__Goal of the exercise__
Count the lines in the entries that contain "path". Say the number and nothing more.

━━━ Records supplied ━━━

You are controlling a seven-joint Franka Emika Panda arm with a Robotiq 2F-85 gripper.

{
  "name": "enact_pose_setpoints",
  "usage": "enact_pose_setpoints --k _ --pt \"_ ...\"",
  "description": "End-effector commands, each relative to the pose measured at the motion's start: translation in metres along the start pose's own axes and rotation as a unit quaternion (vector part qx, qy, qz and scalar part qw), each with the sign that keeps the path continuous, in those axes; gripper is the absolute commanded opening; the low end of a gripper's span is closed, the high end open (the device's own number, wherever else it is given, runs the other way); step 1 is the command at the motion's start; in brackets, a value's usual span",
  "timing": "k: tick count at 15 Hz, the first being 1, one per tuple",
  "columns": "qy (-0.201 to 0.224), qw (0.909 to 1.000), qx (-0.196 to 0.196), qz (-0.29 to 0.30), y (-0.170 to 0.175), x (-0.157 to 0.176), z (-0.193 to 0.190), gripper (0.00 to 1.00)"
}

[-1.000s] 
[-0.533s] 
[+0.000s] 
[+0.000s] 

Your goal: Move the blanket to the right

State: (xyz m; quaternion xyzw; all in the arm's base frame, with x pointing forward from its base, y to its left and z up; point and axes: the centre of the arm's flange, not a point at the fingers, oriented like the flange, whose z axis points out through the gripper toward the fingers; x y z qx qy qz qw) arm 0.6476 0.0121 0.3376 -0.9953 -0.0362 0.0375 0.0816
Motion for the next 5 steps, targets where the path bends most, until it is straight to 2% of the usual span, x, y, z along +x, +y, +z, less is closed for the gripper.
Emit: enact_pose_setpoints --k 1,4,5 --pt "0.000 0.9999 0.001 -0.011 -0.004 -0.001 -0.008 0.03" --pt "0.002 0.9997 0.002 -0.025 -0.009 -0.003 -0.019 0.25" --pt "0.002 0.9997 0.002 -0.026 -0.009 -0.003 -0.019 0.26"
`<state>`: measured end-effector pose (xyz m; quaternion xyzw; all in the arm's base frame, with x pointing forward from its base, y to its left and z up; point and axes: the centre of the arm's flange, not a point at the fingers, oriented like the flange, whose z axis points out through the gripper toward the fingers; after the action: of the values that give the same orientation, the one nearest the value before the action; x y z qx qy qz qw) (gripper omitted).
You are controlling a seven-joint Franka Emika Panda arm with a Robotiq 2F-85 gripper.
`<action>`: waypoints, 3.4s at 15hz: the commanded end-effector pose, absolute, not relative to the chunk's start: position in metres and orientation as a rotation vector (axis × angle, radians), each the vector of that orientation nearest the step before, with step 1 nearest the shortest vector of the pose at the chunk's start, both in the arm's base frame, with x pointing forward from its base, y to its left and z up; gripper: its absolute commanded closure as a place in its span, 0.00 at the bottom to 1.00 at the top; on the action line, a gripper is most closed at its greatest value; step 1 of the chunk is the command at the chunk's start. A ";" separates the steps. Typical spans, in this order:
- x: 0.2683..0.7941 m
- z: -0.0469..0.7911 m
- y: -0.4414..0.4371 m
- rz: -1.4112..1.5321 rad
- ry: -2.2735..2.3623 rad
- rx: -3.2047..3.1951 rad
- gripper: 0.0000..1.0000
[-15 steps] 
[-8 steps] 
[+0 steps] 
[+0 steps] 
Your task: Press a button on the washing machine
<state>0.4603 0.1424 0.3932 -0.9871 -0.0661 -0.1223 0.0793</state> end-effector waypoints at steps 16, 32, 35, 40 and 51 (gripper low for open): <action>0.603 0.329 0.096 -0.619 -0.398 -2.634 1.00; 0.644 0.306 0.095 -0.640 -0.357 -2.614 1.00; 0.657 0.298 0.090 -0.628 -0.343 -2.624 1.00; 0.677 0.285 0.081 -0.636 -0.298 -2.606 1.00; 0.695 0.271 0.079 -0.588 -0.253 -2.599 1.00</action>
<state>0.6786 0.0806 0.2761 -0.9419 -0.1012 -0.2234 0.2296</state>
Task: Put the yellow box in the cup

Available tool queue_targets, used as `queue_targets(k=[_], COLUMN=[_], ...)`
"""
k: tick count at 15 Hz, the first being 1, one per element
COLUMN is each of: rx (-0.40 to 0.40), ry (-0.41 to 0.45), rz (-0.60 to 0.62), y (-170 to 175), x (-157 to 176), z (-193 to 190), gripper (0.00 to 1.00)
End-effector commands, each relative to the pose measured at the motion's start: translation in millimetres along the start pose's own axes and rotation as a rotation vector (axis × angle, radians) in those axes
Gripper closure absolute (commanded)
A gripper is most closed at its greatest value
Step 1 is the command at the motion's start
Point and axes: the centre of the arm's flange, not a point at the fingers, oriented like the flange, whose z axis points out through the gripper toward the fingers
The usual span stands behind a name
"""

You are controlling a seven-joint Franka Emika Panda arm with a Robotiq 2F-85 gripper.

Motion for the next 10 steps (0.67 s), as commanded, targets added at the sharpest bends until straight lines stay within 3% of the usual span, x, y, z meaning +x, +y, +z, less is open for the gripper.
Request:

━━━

__Response below__
2